- WHAT NEEDS TO BE DONE: Look in the material below for the line with "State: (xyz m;" and the line with "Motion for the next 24", then set down exactly those two lines and all lines between, nothing more.

DATA Block Start

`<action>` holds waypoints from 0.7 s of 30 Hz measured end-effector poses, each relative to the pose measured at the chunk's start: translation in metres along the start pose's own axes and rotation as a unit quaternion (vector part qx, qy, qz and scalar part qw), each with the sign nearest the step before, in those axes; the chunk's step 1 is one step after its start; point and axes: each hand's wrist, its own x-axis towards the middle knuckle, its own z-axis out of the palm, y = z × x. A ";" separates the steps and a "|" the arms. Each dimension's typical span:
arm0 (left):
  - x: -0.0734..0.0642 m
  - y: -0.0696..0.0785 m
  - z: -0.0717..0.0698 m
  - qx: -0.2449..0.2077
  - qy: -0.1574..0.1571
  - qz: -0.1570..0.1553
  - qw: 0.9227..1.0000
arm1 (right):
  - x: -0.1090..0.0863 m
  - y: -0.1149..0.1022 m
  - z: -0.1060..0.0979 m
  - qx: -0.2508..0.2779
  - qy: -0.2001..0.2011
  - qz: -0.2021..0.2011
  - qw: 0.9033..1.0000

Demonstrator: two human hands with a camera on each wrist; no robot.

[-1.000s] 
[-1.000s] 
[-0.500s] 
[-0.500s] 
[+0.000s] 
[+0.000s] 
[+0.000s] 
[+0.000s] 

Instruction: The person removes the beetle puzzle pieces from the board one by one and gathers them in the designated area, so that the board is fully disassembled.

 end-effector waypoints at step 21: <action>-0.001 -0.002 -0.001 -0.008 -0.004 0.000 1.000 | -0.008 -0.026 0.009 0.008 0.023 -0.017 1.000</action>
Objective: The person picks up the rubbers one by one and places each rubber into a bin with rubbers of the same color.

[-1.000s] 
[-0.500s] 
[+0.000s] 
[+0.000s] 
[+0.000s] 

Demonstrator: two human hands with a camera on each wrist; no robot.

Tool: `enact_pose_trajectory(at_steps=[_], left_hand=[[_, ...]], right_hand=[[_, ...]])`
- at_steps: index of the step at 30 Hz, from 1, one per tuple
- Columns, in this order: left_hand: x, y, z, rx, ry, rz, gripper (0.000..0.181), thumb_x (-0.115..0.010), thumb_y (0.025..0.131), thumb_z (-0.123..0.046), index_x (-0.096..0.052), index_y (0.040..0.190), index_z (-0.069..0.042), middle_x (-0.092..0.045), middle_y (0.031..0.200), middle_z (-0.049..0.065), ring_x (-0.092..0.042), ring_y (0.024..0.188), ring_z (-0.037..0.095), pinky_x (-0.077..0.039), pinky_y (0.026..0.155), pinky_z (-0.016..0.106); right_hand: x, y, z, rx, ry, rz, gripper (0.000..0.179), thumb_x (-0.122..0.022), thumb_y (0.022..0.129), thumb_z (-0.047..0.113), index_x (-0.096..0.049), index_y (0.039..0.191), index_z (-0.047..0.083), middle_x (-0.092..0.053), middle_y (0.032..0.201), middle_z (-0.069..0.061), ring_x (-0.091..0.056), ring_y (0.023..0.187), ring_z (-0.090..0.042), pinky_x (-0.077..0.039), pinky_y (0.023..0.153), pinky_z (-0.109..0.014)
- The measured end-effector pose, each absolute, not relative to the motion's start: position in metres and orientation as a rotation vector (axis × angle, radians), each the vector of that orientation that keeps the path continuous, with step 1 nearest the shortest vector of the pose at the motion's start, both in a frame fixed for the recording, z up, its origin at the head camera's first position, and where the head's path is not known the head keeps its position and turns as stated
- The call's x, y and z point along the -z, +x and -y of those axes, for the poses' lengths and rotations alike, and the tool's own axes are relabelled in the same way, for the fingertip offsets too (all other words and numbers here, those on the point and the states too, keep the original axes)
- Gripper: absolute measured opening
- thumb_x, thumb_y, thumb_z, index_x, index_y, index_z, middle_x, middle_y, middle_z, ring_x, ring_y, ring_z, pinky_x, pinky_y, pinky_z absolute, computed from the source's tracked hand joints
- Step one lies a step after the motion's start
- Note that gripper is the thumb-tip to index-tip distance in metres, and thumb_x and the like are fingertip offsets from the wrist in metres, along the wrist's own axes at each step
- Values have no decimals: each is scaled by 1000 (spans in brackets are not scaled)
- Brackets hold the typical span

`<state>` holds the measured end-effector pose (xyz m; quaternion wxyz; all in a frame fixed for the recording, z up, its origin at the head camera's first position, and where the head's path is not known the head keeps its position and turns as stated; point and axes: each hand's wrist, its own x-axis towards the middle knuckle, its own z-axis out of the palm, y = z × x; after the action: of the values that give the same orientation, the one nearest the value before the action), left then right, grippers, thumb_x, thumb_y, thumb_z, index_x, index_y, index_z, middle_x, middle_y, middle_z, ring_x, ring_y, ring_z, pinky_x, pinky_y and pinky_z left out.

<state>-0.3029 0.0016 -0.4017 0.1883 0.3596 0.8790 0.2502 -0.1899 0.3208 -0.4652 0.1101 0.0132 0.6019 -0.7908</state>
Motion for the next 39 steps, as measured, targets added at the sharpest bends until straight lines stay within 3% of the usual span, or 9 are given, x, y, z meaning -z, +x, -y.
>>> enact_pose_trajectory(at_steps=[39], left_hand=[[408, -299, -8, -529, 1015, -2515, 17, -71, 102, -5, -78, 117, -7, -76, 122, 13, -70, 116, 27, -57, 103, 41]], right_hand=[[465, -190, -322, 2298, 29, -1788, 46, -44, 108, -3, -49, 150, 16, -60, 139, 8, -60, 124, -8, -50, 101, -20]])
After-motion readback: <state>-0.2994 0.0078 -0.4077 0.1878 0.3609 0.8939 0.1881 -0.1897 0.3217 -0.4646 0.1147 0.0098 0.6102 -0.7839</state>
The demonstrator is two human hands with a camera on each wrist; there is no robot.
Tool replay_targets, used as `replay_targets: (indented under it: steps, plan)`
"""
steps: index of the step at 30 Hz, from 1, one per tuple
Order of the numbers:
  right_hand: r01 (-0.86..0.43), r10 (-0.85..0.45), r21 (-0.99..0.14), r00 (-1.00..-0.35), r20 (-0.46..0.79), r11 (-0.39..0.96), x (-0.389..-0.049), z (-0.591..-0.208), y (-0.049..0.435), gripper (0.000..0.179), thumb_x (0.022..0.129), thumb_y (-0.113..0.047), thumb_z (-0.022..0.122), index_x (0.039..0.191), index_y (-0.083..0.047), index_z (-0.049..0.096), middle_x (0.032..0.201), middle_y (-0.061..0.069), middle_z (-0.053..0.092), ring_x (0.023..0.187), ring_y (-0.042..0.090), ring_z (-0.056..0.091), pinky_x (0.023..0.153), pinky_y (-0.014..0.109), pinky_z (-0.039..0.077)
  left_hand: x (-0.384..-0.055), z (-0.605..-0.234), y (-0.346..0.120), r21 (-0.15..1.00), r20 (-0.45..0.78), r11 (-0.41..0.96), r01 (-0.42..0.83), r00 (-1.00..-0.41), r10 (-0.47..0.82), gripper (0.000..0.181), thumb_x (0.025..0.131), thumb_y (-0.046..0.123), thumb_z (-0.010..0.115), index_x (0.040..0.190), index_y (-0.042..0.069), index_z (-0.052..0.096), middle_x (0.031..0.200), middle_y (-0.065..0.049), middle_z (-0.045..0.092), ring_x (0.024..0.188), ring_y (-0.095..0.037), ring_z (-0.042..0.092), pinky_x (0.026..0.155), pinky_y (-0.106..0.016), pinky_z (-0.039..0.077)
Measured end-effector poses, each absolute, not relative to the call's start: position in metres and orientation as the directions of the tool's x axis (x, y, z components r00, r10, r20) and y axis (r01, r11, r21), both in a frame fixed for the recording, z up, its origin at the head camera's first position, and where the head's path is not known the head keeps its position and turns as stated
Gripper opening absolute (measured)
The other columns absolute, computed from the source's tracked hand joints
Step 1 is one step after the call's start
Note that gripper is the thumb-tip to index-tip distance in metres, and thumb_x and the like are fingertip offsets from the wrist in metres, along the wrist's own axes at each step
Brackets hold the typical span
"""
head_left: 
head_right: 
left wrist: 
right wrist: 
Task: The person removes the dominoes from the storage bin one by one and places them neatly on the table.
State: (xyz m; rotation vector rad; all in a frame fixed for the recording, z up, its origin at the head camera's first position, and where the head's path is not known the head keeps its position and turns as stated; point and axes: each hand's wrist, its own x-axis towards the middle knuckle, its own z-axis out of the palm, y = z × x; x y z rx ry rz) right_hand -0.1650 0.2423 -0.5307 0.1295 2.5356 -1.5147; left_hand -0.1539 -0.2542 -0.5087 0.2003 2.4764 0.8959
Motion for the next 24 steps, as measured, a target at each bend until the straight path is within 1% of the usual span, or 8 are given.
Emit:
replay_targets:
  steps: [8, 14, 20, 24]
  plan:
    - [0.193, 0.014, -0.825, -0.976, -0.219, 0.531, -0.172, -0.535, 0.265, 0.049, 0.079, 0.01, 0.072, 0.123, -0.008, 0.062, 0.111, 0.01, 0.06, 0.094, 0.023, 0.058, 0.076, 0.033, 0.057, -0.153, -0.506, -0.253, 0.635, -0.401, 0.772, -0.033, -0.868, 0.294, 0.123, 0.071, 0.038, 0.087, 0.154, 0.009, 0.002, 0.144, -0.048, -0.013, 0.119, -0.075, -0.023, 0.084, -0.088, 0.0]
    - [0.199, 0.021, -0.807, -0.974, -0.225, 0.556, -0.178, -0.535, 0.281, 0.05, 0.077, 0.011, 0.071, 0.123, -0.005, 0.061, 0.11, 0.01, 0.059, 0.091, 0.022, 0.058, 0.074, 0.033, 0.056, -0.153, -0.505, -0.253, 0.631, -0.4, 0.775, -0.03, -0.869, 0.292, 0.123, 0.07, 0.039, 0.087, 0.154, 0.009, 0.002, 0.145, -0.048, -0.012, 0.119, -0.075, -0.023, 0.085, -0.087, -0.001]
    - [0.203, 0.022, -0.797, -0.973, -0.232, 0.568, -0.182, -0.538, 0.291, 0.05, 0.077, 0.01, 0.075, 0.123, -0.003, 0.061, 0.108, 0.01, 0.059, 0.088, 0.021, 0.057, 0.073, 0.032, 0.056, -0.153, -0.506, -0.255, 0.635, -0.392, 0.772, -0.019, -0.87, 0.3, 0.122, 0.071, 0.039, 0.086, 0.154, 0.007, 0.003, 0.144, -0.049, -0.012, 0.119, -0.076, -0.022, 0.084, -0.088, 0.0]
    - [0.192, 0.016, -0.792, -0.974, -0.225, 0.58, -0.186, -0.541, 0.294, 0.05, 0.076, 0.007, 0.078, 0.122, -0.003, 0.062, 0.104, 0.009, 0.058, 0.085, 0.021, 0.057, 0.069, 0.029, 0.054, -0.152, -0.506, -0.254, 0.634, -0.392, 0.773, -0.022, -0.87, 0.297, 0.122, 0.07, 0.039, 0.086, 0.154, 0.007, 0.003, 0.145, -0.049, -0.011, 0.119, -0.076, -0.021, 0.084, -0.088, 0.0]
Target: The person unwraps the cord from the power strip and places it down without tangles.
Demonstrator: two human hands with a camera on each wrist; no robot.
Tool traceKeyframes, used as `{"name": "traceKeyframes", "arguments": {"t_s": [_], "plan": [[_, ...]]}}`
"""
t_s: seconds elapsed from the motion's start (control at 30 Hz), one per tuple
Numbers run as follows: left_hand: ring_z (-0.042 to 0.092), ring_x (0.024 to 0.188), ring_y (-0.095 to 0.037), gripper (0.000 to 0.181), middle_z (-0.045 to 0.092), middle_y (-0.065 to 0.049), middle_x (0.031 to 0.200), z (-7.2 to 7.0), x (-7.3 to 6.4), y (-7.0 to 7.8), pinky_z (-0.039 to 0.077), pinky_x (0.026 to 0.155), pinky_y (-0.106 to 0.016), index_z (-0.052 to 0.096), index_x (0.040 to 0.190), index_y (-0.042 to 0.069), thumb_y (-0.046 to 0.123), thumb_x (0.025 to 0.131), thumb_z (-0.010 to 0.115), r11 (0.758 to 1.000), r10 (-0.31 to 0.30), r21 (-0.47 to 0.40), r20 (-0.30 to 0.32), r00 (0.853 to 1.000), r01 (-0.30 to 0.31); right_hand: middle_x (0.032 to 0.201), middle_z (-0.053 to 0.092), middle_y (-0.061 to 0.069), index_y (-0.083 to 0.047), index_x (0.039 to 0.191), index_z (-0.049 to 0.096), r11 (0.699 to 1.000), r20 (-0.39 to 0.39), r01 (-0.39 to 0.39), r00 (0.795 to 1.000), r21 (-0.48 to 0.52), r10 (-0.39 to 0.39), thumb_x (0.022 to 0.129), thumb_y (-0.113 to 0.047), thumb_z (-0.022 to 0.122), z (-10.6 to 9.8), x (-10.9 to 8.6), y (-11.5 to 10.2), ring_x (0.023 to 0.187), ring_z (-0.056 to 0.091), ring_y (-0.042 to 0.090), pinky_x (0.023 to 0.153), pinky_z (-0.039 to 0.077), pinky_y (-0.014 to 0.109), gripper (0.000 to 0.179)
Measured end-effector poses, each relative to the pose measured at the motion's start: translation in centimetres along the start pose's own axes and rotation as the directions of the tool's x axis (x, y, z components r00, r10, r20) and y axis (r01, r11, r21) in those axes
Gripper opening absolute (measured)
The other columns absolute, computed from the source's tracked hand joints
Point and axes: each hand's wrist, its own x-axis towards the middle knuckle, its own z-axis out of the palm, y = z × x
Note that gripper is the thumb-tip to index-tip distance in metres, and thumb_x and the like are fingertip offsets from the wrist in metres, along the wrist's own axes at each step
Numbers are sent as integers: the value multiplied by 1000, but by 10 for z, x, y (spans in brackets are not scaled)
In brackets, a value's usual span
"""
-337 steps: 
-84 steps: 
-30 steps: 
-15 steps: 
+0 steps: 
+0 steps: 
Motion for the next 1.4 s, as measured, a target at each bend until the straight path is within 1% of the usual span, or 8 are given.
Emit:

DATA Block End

- TASK RESULT:
State: (xyz m; rotation vector rad; all in a frame fixed for the recording, z up, its origin at the head camera's first position, and where the head's path is not known the head keeps its position and turns as stated; point and axes: each hand's wrist, its own x-axis towards the middle knuckle, its own z-axis out of the palm, y = z × x; x y z rx ry rz) right_hand -0.1650 0.2423 -0.5307 0.1295 2.5356 -1.5147; left_hand -0.1539 -0.2542 -0.5087 0.2003 2.4764 0.8959
Motion for the next 24 steps, as measured, a target at each bend until the straight path is within 1% of the usual span, or 8 are given.

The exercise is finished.